• **Required action**: A line below contains "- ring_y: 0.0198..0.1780", and a later one contains "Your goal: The". Repeat both, with every line between them, exactly.

• **Supplied information**:
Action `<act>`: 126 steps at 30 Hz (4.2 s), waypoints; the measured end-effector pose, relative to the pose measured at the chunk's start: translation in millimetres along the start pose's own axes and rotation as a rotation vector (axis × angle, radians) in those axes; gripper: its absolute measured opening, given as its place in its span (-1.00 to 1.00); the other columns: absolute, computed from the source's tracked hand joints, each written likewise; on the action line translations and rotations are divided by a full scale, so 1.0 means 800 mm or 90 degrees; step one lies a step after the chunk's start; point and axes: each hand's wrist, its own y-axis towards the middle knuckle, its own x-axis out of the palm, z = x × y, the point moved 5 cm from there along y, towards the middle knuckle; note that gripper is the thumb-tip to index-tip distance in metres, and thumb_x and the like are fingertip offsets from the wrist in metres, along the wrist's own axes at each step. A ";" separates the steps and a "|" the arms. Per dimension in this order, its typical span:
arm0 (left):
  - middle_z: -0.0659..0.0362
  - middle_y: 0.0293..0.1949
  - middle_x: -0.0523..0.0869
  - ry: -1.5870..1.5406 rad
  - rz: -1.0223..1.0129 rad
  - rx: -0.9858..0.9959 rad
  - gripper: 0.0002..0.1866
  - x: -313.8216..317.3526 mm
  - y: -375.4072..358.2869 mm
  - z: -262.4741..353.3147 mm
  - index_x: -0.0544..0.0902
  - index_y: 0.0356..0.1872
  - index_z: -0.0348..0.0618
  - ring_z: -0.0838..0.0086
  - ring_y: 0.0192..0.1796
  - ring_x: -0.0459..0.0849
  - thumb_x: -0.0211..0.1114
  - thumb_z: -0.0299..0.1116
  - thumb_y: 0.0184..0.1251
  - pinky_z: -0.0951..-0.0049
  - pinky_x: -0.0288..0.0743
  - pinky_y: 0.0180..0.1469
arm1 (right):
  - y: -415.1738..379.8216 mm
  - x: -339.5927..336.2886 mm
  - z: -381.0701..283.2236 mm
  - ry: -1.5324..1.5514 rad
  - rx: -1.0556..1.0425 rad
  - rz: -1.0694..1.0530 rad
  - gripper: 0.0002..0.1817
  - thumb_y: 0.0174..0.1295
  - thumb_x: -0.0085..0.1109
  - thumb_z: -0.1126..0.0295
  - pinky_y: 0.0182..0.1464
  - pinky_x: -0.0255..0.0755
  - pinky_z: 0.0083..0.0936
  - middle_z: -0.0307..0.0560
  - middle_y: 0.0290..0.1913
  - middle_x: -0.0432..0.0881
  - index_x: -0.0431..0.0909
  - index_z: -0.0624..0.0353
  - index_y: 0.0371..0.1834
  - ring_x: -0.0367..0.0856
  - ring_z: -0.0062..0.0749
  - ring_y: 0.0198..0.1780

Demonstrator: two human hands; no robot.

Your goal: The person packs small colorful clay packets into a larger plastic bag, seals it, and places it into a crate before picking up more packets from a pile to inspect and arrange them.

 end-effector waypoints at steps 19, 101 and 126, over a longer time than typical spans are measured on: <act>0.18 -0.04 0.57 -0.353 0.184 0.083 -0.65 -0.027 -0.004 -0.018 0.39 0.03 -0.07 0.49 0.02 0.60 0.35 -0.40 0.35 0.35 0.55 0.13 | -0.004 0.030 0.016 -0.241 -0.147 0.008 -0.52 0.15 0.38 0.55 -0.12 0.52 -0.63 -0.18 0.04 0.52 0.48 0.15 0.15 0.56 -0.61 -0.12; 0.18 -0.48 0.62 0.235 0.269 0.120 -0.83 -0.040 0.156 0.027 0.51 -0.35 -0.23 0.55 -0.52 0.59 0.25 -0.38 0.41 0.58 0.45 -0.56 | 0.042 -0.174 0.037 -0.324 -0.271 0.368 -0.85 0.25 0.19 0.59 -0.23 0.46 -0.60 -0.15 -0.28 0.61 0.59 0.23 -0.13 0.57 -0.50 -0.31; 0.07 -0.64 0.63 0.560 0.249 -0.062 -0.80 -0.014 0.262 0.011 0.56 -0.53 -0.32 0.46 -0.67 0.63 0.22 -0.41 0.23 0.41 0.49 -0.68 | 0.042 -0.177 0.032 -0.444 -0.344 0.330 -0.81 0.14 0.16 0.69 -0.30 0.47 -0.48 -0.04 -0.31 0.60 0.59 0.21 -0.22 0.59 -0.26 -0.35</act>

• **Response below**:
  - ring_y: 0.0198..0.1780

Demonstrator: two human hands; no robot.

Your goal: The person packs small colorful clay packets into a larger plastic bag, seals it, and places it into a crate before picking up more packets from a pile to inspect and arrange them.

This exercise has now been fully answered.